● **YOUR ASSIGNMENT**: Your task is to copy every line of the entries that holds the word "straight".
---------- INFORMATION SUPPLIED
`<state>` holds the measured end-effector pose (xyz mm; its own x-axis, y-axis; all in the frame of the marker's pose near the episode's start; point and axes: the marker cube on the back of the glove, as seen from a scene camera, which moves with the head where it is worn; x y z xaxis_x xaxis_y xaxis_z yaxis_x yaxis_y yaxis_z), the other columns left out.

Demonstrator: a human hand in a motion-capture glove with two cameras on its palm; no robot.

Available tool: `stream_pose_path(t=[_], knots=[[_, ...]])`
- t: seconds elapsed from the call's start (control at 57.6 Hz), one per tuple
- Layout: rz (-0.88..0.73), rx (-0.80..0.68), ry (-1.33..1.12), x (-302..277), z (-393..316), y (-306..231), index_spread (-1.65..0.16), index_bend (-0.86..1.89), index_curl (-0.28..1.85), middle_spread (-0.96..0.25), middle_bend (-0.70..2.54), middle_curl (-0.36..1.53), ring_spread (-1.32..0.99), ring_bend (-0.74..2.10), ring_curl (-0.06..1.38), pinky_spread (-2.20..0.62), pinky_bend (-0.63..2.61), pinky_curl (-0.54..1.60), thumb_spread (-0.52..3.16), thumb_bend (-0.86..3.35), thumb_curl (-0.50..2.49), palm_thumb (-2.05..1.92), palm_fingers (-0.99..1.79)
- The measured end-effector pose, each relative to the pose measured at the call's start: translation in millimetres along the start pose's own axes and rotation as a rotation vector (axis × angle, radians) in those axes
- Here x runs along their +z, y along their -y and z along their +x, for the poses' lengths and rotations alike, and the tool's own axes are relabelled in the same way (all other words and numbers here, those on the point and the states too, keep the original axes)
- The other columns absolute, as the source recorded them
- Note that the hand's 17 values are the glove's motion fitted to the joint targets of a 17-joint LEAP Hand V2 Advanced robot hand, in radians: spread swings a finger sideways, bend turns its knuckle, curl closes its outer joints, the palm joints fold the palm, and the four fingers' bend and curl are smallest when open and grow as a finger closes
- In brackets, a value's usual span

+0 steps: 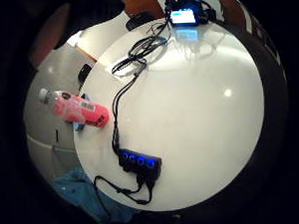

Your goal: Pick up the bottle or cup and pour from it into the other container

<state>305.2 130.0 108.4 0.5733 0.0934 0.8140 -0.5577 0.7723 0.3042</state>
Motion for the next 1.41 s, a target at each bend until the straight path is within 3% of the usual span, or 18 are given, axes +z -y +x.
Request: stream_pose_path(t=[0.139,0.938,1.094,1.129,1.146,1.181,1.406], knots=[[-0.092,0.126,0.022,9,3,-5,-0.36,0.13,0.21,0.06,0.19,0.31,0.10,0.51,0.30,0.23,0.76,0.29,0.89,-0.03,0.34,0.51,0.04],[-0.199,0.094,0.247,141,-20,-17,-0.32,0.11,0.19,0.10,0.21,0.33,0.14,0.57,0.30,0.24,0.79,0.29,0.85,-0.03,0.35,0.53,0.06],[-0.149,0.075,0.345,166,-32,-18,-0.29,0.13,0.20,0.10,0.25,0.34,0.12,0.62,0.30,0.23,0.78,0.28,0.82,0.01,0.38,0.67,0.34],[-0.119,0.078,0.363,170,-34,-18,-0.27,0.14,0.20,0.09,0.29,0.35,0.10,0.64,0.30,0.22,0.76,0.27,0.81,0.03,0.39,0.74,0.47],[-0.104,0.080,0.370,172,-35,-17,-0.25,0.19,0.22,0.06,0.37,0.38,0.05,0.67,0.32,0.18,0.73,0.26,0.80,0.07,0.42,0.83,0.72],[-0.086,0.083,0.379,175,-38,-16,-0.22,0.21,0.23,0.04,0.43,0.39,0.02,0.66,0.30,0.13,0.65,0.23,0.77,0.09,0.45,0.90,0.94],[-0.154,0.065,0.295,202,-67,-9,-0.16,0.15,0.33,-0.02,0.36,0.43,-0.08,0.57,0.36,0.00,0.58,0.27,0.46,0.01,0.56,1.01,1.07]])
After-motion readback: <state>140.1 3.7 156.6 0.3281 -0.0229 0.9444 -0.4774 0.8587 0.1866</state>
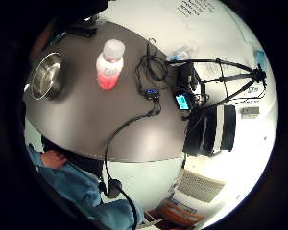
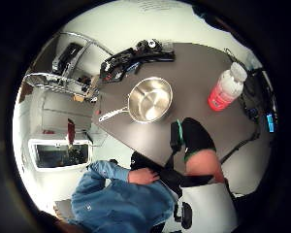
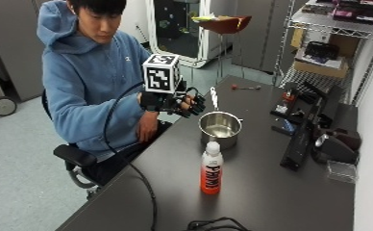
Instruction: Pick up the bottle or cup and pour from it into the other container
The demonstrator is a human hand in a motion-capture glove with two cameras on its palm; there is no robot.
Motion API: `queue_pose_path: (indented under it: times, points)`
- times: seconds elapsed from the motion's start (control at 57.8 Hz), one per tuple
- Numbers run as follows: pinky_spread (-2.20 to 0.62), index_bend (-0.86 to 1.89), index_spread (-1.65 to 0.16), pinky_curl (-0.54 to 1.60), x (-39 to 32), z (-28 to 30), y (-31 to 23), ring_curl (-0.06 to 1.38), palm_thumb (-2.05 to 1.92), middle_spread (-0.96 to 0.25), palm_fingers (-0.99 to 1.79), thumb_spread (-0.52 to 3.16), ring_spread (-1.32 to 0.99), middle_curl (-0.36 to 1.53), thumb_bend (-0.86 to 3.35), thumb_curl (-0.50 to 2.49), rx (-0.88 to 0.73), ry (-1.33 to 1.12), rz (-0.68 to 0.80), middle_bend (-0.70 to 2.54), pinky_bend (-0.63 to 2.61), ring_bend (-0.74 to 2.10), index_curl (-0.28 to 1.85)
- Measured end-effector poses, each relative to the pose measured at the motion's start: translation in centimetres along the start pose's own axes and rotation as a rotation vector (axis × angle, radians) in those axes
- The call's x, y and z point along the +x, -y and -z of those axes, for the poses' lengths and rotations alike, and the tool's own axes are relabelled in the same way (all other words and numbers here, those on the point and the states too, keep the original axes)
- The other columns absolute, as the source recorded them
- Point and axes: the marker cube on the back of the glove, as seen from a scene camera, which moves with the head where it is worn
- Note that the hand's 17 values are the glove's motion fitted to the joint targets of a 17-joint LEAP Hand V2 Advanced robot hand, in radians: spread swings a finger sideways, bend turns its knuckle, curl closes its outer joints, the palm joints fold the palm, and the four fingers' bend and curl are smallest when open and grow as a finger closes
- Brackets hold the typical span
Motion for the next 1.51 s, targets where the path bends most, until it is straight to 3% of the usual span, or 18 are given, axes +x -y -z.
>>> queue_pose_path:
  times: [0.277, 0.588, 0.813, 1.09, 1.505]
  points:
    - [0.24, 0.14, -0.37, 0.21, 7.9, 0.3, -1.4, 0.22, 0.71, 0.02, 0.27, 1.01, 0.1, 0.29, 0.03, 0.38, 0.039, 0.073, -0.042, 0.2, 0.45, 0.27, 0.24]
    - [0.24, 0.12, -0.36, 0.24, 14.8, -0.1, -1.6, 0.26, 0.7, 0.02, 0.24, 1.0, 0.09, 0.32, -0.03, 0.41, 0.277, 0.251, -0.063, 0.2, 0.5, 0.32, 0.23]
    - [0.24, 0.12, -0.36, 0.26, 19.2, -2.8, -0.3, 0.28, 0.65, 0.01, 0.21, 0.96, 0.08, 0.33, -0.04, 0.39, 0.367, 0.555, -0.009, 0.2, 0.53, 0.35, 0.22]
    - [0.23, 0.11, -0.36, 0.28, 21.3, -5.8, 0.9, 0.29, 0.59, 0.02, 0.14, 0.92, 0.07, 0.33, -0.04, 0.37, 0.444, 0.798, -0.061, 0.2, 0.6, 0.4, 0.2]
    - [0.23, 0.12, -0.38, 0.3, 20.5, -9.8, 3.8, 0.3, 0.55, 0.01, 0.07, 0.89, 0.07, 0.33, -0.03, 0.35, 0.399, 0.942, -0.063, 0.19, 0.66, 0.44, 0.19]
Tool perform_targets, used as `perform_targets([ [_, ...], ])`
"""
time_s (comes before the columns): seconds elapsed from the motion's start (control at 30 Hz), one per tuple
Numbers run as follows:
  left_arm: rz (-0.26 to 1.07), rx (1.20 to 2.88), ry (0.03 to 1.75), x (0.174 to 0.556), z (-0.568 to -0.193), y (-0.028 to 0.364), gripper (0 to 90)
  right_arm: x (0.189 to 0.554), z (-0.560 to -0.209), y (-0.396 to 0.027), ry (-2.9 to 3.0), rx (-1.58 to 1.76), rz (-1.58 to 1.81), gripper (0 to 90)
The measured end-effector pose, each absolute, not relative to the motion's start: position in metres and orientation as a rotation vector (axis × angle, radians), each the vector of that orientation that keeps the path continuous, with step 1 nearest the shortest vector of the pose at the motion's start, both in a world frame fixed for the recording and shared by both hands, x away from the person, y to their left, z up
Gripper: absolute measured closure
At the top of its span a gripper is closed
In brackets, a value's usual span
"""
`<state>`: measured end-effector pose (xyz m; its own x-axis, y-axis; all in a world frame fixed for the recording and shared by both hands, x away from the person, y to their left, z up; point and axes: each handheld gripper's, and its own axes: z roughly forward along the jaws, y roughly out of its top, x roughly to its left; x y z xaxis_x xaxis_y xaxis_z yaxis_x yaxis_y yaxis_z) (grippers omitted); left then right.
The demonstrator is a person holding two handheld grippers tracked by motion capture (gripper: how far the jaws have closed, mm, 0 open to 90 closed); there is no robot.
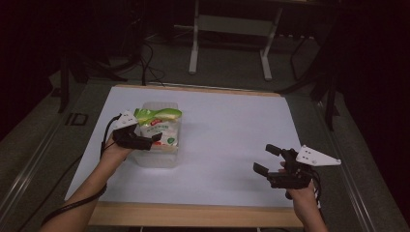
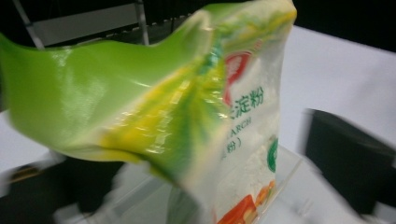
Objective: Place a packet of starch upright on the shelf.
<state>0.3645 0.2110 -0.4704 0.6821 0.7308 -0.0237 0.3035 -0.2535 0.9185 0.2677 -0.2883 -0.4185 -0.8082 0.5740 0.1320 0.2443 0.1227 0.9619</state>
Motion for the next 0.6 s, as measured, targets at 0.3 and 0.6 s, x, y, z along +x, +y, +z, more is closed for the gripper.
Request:
perform_targets([
  [0.3, 0.489, 1.749, 0.869, 0.351, -0.451, 0.231, 1.2, 0.267, -0.419, -0.288, 2.135, 0.806, 1.737, 14.2],
  [0.6, 0.519, 1.732, 0.873, 0.318, -0.441, 0.238, 1.2, 0.266, -0.420, -0.284, 2.153, 0.798, 1.732, 14.2],
])
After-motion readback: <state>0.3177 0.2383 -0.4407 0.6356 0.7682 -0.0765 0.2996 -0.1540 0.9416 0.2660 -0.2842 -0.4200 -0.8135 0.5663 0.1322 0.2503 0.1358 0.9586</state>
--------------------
● **EXERCISE RESPONSE**:
Motion for the next 1.41 s, a target at each bend until the straight path is within 3% of the usual span, or 18 are given, axes +z -y +x.
Motion for the next 1.51 s, targets where the path bends most, until it is straight to 3% of the usual span, or 18 are given, axes +x -y -z.

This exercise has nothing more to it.